## Work request
Scan the data, and whenever a line contains "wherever", copy it.

• • • • •

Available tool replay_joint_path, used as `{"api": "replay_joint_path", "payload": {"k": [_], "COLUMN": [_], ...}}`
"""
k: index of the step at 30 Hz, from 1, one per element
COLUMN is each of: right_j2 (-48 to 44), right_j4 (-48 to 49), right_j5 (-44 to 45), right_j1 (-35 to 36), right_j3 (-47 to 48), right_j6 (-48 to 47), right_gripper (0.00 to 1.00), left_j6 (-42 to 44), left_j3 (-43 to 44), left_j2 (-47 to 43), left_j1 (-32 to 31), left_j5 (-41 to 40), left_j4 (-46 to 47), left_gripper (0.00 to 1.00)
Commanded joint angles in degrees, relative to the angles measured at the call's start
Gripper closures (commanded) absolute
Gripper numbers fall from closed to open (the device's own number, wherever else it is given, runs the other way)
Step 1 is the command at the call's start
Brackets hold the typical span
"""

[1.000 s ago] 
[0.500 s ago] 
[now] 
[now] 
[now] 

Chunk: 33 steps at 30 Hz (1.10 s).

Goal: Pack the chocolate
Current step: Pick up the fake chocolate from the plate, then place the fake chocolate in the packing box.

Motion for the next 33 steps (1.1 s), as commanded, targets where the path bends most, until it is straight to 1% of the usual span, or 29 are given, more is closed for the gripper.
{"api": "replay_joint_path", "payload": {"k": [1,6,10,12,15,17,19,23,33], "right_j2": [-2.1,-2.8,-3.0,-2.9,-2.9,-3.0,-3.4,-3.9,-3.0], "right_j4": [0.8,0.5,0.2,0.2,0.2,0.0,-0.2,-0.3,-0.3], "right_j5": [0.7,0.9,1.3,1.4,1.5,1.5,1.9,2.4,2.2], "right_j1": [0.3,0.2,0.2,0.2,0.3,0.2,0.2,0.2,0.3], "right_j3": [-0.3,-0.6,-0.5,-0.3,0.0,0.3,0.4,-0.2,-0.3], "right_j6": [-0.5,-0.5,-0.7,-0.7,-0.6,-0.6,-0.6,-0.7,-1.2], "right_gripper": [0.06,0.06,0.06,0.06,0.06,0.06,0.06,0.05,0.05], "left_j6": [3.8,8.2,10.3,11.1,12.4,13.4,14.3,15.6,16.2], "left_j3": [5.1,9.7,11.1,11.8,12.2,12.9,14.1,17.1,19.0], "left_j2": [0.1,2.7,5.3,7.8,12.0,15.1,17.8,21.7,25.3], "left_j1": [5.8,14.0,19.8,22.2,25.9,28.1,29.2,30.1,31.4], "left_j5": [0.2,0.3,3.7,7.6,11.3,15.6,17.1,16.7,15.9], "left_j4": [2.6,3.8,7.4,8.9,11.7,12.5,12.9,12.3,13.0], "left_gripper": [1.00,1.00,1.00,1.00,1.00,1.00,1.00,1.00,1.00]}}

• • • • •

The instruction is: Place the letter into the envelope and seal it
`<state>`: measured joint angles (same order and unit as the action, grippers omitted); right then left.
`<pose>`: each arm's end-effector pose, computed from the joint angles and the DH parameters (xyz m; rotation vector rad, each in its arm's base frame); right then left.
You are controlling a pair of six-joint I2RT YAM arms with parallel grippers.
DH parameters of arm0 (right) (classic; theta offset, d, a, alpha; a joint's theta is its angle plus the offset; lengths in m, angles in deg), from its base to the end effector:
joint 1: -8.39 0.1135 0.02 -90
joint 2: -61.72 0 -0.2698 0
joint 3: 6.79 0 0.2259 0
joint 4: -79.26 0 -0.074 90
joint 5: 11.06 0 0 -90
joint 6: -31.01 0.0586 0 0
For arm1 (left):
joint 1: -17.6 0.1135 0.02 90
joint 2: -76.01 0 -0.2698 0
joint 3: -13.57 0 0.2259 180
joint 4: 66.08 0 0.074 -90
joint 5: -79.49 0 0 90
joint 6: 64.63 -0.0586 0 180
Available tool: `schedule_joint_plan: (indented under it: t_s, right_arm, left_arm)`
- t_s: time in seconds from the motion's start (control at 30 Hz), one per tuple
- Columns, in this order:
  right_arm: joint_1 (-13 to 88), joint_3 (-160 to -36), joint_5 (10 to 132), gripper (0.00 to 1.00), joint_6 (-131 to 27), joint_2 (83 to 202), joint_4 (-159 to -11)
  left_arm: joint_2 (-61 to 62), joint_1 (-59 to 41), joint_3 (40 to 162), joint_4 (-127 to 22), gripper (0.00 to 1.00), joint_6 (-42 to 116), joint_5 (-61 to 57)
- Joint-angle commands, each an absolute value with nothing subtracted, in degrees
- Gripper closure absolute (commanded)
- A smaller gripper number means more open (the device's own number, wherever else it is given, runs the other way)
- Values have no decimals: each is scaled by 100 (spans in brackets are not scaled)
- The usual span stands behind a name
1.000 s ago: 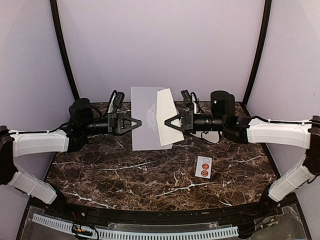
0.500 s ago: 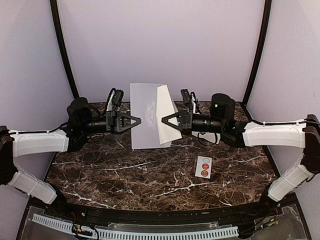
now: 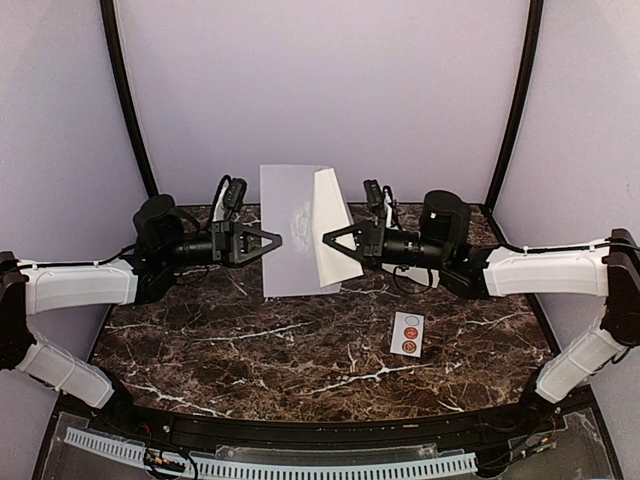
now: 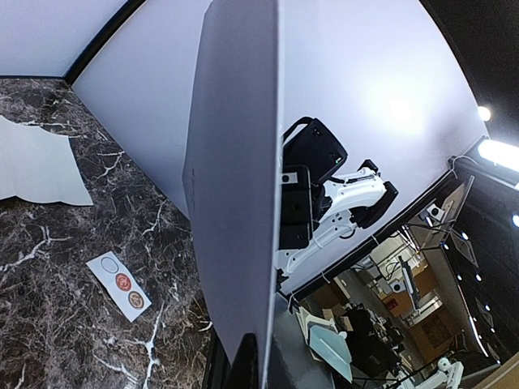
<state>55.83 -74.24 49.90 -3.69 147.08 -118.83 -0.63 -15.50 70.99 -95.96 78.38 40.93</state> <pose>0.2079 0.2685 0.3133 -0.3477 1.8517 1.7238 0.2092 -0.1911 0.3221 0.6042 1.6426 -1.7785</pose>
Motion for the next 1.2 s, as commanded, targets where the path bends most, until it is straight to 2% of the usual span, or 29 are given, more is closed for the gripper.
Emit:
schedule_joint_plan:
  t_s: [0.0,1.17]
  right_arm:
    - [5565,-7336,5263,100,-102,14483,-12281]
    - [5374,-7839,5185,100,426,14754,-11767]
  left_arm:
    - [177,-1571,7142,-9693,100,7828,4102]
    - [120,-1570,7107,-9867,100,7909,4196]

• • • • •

## Task output
Gripper numbers fall from closed to open (the device's own number, wherever else it is given, runs the other way)
- A smaller gripper number means more open (the device's own number, wherever else it is given, runs the other way)

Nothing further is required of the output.